Featuring: Larry Kenneth Alexander
Transcript:
Thomas Jefferson, the primary author of the Declaration of Independence and a slaveholder, grappled with the profound contradictions of slavery in the emerging American republic. In July 1776, Jefferson urged the First Continental Congress to break decisively from English legal traditions, advocating instead for the adoption of Roman law. He believed English law posed a threat to slavery, as it could challenge the legal foundation of colonial slave codes. However, his efforts failed, and Congress, along with the legislatures of the 13 states, formally adopted English common law as the foundation of American jurisprudence. This decision, coupled with edits to the Declaration of Independence, deeply frustrated Jefferson, who lamented throughout his life that the Founding Fathers had “mangled” the document he authored.

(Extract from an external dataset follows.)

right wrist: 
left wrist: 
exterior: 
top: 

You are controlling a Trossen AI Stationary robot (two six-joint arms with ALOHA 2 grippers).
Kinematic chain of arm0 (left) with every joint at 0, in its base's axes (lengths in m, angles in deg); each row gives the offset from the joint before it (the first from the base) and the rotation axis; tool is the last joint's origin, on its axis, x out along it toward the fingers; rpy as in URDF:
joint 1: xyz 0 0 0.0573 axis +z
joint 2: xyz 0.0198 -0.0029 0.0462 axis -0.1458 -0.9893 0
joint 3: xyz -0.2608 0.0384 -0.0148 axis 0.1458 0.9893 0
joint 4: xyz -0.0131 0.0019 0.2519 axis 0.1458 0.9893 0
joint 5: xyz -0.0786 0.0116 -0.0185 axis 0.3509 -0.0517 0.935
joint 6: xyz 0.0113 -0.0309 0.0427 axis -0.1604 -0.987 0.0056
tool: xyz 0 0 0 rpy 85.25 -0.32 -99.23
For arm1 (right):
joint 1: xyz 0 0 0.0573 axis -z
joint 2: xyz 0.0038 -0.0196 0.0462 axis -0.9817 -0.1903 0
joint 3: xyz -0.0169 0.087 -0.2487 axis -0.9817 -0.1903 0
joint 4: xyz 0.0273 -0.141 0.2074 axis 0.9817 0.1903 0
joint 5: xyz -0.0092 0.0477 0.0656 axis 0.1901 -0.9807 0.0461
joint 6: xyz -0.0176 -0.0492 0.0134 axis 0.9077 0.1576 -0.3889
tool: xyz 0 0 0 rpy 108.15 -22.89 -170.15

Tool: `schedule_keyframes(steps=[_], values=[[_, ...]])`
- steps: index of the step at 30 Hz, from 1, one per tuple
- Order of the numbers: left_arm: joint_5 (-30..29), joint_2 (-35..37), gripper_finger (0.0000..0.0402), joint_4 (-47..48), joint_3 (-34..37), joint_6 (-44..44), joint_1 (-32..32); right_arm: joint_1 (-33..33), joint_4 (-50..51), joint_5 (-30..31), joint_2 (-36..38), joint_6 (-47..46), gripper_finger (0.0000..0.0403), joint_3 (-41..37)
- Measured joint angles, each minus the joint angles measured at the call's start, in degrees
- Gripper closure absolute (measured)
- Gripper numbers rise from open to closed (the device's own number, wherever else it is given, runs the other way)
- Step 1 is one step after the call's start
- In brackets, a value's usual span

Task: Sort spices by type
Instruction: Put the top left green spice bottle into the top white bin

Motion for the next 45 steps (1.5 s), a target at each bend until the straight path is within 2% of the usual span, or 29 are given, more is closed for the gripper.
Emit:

In his later writings, particularly Notes on the State of Virginia (1785), Jefferson expressed his belief that slavery corrupted both the enslaved and the enslavers. He acknowledged that colonial slavery had dubious legal origins, noting that Parliament had abolished colonial slave codes and Negro laws—a grievance reflected in the Declaration of Independence. Jefferson believed that, under English law and international norms, the 500,000 enslaved Black individuals in the colonies were legally free British subjects entitled to liberty. This was further underscored by the Treaty of Paris (1783), in which the United States agreed to free all British subjects. Jefferson argued that Congress’s failure to grant legal due process to Black individuals was both a moral and legal failure, setting a dangerous precedent with intergenerational consequences for the nation’s character.
Jefferson’s reflections reveal his deep concern about slavery’s impact on American society. In Notes on the State of Virginia, he wrote, “There must doubtless be an unhappy influence on the manners of our people produced by the existence of slavery among us.” He feared that the culture of slavery would perpetuate a cycle of moral corruption, particularly among future generations, observing, “The parent storms, the child looks on, catches the lineaments of wrath… and thus nursed, educated, and daily exercised in tyranny, cannot but be stamped by it with odious peculiarities.”
Despite recognizing slavery’s corrosive effects on individuals and society, Jefferson’s own complicity underscored the contradictions and moral failures of the era. These contradictions left an enduring legacy of inequality and injustice. As Jefferson famously wrote, “Indeed, I tremble for my country when I reflect that God is just, that his justice cannot sleep forever.”
The unhappy influence of slavery shaped the moral and political fabric of the young nation, leaving behind unresolved tensions that continue to echo in America’s quest for equality and justice.